Она опустила голову. Он повернулся и пошел прочь. Она пошла за ним, поджав хвост. Он остановился и оглянулся через плечо. Собака съежилась. Он несколько раз пролаял и завыл. Уши и хвост собаки поднялась. Она подошла и снова обнюхала его.

— Хорошая собака, — сказал он.

Хвост завилял.

Он засмеялся.

— Ми-кро-це-фал, и-ди-от.

Хвост продолжал вилять.

Он снова засмеялся.

Собака покружила, легла, положила голову между передними лапами и посмотрела на него. Он оскалил зубы, прыгнул к собаке и укусил ее за плечо.

Собака взвизгнула и пустилась наутек.

— Дура! — закричал он. — Дура!

Ответа не было. Он снова завыл: такого воя не издало бы ни одно другое животное. Затем он повернулся к кару, открыл носом дверцу и залез внутрь.

Он нажал кнопку, и мотор завелся.
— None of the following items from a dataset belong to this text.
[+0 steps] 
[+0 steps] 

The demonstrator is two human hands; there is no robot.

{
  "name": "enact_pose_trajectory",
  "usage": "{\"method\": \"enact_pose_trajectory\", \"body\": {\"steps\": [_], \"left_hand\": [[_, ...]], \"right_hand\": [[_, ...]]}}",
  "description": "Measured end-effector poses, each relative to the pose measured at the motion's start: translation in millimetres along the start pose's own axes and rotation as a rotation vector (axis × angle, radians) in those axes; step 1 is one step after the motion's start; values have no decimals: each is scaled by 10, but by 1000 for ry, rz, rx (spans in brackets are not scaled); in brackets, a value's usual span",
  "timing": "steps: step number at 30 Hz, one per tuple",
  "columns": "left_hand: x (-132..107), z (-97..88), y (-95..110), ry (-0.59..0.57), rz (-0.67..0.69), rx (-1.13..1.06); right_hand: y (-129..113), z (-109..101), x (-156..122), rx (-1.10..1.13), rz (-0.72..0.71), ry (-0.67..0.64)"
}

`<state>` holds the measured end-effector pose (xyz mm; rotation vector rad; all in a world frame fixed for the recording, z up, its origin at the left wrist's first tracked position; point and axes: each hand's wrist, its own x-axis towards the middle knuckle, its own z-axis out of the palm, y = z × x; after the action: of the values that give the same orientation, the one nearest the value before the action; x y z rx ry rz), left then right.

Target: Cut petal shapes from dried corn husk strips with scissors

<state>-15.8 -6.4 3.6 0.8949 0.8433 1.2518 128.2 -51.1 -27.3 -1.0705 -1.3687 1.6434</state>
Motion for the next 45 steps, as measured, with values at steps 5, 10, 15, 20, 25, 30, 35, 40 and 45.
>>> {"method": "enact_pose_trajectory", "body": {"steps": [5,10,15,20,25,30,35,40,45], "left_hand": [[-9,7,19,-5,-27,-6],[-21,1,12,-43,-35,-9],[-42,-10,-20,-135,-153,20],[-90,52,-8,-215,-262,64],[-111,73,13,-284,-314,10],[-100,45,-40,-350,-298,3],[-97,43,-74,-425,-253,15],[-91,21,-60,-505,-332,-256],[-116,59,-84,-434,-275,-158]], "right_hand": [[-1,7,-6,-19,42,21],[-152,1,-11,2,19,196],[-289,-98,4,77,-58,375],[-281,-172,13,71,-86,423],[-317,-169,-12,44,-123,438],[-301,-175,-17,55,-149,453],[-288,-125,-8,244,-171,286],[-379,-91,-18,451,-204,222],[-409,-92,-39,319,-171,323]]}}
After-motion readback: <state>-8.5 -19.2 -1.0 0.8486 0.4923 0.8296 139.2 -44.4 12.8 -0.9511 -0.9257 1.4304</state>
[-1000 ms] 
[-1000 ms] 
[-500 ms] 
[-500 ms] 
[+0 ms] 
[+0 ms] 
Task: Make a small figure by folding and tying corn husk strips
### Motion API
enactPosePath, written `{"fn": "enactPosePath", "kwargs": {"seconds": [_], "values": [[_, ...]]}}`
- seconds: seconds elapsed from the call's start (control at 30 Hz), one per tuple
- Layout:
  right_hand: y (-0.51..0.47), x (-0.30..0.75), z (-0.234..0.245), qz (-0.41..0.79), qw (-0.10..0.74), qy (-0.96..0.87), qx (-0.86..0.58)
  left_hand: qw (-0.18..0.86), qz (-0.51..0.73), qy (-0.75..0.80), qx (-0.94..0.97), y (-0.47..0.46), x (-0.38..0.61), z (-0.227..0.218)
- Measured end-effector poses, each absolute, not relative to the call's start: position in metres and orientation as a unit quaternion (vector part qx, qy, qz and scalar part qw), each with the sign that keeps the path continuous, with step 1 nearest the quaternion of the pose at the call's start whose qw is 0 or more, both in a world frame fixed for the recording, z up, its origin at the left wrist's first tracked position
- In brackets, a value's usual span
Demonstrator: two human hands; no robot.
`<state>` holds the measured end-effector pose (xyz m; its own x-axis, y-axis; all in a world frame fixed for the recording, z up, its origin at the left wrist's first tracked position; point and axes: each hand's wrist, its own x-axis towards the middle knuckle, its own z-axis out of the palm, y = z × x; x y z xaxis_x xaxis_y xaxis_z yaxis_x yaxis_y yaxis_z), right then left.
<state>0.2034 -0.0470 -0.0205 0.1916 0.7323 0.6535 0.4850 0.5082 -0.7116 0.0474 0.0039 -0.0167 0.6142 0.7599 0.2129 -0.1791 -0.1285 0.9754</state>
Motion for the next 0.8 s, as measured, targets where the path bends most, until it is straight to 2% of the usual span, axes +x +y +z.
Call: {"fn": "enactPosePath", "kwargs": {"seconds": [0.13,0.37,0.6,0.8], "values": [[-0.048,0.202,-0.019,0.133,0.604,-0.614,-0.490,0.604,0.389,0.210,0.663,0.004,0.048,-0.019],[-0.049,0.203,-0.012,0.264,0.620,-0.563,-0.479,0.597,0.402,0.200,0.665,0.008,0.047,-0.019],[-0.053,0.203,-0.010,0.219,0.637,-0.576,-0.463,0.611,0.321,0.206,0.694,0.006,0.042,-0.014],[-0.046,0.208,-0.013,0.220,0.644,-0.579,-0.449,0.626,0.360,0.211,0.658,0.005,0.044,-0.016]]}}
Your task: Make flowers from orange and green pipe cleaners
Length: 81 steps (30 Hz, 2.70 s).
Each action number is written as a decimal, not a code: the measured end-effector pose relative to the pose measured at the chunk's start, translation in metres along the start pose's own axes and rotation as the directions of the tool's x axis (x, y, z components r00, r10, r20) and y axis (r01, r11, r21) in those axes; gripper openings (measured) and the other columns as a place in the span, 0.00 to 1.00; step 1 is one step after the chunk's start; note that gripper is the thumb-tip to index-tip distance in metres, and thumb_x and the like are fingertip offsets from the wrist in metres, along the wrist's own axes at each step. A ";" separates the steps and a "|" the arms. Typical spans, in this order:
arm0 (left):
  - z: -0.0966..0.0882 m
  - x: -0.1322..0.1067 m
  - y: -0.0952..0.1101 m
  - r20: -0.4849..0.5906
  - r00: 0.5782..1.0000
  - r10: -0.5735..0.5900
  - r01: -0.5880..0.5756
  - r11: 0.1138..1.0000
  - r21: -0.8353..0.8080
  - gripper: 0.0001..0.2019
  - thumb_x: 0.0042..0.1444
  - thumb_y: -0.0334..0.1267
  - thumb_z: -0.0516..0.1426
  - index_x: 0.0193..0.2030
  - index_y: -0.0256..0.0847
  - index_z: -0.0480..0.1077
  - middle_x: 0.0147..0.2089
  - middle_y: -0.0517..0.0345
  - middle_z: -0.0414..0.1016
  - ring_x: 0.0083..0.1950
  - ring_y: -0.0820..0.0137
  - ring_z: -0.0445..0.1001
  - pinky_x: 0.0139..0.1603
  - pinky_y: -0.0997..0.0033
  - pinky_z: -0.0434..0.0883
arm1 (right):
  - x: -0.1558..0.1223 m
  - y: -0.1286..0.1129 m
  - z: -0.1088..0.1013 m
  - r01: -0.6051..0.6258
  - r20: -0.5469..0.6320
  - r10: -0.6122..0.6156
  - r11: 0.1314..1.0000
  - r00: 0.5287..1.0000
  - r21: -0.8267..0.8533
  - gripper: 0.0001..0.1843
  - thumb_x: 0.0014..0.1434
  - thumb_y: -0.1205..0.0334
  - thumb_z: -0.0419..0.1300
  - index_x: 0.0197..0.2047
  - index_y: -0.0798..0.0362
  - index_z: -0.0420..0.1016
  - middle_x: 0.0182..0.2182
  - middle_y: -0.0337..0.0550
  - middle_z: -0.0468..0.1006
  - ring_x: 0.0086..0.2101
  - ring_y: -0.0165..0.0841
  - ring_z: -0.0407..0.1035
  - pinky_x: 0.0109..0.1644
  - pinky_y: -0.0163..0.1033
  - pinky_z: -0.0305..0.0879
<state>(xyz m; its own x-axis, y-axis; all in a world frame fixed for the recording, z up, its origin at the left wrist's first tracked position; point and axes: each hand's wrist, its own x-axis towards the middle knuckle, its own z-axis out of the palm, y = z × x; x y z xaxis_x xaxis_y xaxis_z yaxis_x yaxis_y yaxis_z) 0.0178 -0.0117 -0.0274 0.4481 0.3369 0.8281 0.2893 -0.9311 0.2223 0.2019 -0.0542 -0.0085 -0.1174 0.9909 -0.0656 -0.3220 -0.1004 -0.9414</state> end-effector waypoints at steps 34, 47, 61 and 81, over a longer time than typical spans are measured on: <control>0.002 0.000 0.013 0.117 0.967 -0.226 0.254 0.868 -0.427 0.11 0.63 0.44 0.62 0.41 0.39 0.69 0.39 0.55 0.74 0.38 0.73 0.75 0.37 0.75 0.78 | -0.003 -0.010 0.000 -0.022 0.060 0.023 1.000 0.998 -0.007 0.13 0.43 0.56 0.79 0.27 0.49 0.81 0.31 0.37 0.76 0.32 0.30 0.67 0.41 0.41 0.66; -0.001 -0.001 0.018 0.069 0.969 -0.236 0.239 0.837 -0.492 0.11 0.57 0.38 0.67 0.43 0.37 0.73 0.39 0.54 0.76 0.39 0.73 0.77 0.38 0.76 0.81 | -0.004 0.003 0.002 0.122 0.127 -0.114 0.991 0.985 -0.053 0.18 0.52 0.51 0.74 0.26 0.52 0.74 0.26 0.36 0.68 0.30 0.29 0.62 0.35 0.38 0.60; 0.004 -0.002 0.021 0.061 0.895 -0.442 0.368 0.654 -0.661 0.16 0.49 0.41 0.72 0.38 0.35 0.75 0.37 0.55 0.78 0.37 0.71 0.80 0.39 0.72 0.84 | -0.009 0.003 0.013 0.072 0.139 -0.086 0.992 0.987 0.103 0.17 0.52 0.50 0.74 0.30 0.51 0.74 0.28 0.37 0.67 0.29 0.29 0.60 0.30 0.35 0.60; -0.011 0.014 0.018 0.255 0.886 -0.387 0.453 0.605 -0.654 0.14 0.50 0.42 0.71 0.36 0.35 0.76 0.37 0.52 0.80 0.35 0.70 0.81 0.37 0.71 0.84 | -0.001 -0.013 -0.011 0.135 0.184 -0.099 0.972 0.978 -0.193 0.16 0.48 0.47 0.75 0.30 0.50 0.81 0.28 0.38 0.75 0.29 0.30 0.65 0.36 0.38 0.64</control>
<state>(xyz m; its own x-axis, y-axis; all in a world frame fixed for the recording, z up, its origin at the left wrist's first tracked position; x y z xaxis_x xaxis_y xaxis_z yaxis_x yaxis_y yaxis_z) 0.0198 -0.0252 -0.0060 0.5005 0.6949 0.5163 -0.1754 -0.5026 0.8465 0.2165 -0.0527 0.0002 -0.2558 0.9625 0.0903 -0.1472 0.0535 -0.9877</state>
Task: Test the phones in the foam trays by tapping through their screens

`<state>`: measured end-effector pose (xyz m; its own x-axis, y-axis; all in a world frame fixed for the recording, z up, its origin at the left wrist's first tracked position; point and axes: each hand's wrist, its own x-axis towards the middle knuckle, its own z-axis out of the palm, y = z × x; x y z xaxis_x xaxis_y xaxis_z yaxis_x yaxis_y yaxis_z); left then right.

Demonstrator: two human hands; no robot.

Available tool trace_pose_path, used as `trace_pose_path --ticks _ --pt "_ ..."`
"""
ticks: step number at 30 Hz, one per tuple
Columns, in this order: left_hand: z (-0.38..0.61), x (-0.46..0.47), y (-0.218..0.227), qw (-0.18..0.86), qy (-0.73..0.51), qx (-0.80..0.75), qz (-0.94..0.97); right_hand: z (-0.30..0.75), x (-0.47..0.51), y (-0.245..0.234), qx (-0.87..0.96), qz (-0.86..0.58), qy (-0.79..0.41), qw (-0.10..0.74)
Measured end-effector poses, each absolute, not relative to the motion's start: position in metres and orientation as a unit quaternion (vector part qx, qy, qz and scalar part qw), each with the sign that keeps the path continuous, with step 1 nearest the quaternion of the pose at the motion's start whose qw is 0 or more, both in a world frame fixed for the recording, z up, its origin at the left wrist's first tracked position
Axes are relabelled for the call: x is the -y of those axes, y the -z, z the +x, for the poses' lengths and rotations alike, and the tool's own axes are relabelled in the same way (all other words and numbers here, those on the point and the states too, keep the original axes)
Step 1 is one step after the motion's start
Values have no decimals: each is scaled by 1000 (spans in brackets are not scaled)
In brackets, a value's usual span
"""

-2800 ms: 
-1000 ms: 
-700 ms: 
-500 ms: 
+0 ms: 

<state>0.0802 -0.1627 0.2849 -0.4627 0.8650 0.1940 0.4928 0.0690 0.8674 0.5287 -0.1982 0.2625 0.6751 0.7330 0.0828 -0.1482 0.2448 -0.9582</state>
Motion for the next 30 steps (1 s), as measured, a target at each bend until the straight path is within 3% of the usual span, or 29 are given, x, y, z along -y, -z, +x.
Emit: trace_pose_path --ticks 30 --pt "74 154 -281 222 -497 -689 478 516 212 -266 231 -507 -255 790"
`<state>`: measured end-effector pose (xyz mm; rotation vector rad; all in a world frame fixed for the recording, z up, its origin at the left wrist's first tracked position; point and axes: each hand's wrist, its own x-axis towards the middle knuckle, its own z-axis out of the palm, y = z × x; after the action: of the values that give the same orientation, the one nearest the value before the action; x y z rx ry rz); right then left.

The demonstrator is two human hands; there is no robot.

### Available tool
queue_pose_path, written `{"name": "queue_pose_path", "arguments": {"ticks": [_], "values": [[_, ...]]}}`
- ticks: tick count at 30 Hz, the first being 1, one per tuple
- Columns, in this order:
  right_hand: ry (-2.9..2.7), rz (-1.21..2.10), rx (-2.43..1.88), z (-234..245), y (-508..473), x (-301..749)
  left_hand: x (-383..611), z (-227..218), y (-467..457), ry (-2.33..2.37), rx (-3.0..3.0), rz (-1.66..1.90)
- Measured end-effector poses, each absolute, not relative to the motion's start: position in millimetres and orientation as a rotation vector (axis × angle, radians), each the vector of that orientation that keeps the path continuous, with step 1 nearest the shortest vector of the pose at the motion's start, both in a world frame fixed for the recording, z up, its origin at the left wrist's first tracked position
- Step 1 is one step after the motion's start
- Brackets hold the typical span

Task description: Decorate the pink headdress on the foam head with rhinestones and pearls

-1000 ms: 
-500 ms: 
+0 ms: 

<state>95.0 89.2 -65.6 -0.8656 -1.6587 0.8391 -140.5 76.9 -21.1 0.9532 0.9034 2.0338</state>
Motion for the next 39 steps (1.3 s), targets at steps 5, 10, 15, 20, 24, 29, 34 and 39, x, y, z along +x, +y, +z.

Пес лапой набрал нужные координаты.

Кар выполз задом из-за дерева и поехал по тропе к дороге, быстро выбрался на шоссе и исчез.

***

Где-то гулял человек.

В это холодное утро ему следовало бы надеть пальто потеплее, но он предпочел легкое пальто с меховым воротником.

Заложив руки в карманы, он шел вдоль охранного забора. По ту сторону забора ревели кары.

Он не поворачивал головы.

Он мог бы выбрать множество других мест, но выбрал это.

В это холодное утро он решил гулять.

Он не хотел думать ни о чем, кроме прогулки.

Кары проносились мимо, он же шел медленно, но ровно. Он не видел никого, кто бы шел пешком.

Воротник его пальто был поднят, чтобы защититься от ветра, но от холода не спасал. Он шел, а утро кусало его и дергало за одежду. День держал его в своей бесконечной галерее картин, недописанных и незамеченных.

Канун Рождества.

В противоположность Новому Году.

Это время семейных сборов, пылающих дров, время подарков, особых кушаний и напитков.

Это, скорее, личное время, чем общественное; время сосредоточиться на себе и на семье, а не на обществе; время замерзших окон, ангелов в звездном ореоле, горящих поленьев, плененной радуги и толстых Санта-Клаусов с двумя парами брюк — потому что самые маленькие, садящиеся к ним на колени, легко грешат; и время кафедральных окон, снежных бурь, рождественских гимнов, колоколов, поздравлений от далеко и не очень далеко живущих друзей и родственников, передач Диккенса по радио, время свеч, снежных сугробов, огней елок, сосен, Библии и средневековой Англии.